[Source data]

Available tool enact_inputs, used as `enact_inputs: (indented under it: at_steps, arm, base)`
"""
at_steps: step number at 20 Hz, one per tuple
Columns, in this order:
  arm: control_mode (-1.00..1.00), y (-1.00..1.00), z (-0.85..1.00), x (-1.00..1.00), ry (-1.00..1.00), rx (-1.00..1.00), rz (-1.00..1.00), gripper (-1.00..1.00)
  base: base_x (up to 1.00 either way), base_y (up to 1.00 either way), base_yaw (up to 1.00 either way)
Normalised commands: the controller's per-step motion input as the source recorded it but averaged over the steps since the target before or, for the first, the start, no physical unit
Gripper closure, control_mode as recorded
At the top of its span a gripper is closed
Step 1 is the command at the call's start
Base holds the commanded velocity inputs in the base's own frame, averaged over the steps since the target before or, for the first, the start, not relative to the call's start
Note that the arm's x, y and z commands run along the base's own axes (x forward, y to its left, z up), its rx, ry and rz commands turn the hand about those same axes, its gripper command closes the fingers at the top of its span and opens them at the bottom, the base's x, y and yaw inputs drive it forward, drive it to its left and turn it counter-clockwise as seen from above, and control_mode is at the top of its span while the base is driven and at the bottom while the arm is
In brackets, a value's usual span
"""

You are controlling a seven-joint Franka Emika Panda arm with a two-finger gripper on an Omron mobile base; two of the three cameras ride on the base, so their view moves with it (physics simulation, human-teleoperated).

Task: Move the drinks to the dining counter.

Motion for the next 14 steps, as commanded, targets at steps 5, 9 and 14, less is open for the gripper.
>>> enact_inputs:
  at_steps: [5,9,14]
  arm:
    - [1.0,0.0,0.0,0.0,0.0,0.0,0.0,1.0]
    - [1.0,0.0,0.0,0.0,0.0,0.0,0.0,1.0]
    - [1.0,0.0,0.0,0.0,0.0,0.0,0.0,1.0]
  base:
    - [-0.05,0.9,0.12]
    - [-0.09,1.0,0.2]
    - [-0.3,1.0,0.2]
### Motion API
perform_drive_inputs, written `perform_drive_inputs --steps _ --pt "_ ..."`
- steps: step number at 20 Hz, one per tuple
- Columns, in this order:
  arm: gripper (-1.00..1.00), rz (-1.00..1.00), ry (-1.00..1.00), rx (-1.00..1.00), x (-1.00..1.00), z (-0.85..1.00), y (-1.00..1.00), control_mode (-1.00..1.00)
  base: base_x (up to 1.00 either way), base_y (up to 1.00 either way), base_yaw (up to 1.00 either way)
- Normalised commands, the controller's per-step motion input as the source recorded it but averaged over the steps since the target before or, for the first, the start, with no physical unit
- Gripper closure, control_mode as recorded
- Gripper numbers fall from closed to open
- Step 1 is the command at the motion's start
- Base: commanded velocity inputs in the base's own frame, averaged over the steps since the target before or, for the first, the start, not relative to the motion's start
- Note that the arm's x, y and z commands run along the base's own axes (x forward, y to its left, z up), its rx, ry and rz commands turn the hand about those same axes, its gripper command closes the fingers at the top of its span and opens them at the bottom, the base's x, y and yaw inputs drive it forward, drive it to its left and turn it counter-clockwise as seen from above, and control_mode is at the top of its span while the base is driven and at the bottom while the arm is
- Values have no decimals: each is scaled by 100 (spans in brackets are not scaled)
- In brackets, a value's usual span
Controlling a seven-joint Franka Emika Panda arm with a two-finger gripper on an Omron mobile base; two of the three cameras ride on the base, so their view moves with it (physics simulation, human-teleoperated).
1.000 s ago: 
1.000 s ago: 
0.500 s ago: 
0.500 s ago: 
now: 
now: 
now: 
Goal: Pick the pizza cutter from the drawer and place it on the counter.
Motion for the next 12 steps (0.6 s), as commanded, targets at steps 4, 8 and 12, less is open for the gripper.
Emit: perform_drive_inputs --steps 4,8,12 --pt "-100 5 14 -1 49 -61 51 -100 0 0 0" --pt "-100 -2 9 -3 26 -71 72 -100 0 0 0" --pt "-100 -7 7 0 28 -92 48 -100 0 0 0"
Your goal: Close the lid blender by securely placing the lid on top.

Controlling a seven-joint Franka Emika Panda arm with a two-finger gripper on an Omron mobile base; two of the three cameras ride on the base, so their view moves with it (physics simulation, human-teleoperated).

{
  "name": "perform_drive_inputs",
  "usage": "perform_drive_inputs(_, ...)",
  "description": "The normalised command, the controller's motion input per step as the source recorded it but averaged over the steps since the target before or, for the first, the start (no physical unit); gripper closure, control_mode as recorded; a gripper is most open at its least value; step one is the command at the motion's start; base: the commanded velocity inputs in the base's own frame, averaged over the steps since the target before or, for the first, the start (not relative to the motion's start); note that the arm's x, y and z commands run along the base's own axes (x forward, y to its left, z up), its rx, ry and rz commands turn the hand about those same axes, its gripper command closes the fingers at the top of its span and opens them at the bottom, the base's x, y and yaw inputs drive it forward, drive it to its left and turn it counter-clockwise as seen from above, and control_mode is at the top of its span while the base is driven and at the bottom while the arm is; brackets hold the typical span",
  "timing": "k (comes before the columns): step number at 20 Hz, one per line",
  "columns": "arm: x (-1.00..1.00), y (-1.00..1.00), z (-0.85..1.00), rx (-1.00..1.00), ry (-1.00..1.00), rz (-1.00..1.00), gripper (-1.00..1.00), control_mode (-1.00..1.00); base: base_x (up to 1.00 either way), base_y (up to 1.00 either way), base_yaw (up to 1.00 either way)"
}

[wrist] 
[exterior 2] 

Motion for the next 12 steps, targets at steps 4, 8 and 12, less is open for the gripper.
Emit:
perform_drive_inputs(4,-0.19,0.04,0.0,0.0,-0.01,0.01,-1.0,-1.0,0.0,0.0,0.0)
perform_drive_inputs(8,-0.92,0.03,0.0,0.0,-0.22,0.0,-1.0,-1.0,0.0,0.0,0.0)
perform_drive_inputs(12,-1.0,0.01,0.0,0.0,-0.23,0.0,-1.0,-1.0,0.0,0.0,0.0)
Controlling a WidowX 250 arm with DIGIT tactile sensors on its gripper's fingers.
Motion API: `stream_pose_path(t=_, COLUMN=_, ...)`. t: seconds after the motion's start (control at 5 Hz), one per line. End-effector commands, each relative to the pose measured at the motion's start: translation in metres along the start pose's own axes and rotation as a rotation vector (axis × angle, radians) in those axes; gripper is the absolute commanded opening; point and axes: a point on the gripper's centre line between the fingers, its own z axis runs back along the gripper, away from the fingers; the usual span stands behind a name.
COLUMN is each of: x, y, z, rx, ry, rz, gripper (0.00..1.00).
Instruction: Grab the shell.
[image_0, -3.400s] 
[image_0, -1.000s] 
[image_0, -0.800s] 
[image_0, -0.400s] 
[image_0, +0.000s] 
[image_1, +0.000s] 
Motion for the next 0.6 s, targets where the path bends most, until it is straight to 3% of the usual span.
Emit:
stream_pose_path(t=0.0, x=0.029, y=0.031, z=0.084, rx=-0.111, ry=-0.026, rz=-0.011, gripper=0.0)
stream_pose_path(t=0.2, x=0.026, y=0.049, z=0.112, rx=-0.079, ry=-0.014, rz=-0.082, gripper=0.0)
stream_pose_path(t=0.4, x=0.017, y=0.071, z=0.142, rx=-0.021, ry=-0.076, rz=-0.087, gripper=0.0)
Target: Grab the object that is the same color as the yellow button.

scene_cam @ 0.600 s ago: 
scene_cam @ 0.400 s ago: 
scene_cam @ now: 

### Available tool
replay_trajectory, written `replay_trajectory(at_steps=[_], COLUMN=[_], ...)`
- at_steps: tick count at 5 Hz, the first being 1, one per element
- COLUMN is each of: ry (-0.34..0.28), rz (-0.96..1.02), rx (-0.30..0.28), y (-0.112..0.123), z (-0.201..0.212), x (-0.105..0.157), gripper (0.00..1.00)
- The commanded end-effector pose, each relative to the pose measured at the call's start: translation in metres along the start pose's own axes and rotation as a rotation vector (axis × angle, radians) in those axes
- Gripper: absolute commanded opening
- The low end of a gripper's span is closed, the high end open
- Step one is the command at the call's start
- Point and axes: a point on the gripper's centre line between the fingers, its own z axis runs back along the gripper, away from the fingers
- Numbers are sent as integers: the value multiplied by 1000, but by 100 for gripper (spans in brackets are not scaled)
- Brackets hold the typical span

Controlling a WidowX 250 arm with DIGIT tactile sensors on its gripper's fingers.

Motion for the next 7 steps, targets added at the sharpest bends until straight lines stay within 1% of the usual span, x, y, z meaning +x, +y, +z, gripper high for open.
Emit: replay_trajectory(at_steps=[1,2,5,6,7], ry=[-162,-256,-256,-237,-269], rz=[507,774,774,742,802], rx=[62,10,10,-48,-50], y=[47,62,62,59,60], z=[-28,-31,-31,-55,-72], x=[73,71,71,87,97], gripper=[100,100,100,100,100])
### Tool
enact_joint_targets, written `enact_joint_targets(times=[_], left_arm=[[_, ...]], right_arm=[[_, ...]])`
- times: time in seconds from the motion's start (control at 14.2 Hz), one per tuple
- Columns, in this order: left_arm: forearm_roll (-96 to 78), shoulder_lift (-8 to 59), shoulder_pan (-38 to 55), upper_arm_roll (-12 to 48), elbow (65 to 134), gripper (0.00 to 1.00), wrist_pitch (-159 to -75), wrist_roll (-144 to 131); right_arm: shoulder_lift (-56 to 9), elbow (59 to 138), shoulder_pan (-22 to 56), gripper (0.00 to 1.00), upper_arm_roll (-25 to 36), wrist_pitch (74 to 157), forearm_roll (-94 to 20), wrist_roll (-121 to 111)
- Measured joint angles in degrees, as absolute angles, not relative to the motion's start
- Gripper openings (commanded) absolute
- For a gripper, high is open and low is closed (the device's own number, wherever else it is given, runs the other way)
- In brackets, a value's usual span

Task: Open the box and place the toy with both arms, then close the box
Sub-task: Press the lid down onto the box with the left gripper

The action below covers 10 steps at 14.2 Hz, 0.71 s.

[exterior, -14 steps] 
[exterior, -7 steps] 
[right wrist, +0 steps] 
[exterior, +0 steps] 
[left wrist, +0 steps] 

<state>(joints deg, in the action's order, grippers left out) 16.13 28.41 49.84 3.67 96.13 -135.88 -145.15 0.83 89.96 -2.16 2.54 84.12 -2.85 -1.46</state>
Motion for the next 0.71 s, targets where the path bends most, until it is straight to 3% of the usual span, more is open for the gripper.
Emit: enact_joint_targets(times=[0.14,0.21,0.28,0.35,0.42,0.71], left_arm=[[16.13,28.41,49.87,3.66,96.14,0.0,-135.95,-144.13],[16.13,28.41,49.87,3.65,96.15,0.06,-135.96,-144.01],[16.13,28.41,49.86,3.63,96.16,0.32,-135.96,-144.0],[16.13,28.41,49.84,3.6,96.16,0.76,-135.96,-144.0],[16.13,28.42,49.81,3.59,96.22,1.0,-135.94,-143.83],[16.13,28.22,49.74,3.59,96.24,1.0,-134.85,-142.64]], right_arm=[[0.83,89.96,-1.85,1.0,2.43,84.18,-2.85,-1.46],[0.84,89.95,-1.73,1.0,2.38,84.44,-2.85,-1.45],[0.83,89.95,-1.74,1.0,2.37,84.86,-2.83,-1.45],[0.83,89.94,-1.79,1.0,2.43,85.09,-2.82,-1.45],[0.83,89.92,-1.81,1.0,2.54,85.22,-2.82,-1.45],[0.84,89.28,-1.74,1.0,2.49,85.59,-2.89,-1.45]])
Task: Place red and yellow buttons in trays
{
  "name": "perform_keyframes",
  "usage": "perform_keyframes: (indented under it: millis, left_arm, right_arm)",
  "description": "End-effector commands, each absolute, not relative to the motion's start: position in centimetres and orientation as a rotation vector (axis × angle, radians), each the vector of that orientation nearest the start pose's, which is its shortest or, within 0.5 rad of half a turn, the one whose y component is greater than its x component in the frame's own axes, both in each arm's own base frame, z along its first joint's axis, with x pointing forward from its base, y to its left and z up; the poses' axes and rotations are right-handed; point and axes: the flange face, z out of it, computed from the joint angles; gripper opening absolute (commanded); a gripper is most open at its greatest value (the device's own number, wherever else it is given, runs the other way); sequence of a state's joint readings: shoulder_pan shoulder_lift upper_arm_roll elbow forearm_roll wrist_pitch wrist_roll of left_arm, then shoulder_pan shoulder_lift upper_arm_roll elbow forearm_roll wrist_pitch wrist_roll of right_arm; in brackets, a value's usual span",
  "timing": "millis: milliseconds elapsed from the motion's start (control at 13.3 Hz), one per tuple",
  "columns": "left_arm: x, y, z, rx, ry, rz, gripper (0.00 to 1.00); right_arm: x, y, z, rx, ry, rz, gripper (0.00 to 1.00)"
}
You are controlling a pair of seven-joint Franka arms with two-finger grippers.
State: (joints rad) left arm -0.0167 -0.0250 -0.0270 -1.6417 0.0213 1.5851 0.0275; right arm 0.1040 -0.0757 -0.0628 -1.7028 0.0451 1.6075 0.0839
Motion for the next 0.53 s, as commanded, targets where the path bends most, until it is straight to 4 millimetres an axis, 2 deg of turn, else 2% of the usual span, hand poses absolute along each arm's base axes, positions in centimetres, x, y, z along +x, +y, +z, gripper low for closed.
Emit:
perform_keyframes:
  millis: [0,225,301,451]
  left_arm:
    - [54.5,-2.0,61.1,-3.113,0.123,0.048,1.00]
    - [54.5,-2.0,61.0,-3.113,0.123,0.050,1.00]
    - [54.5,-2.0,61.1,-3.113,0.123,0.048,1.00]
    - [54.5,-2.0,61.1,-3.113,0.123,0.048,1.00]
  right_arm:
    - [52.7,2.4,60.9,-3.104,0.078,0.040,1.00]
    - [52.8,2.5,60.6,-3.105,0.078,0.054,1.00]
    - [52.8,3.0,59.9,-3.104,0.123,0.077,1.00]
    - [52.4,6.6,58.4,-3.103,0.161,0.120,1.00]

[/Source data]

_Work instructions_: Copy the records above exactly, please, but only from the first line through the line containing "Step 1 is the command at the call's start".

_Written solution_:
Available tool enact_inputs, used as `enact_inputs: (indented under it: at_steps, arm, base)`
"""
at_steps: step number at 20 Hz, one per tuple
Columns, in this order:
  arm: control_mode (-1.00..1.00), y (-1.00..1.00), z (-0.85..1.00), x (-1.00..1.00), ry (-1.00..1.00), rx (-1.00..1.00), rz (-1.00..1.00), gripper (-1.00..1.00)
  base: base_x (up to 1.00 either way), base_y (up to 1.00 either way), base_yaw (up to 1.00 either way)
Normalised commands: the controller's per-step motion input as the source recorded it but averaged over the steps since the target before or, for the first, the start, no physical unit
Gripper closure, control_mode as recorded
At the top of its span a gripper is closed
Step 1 is the command at the call's start

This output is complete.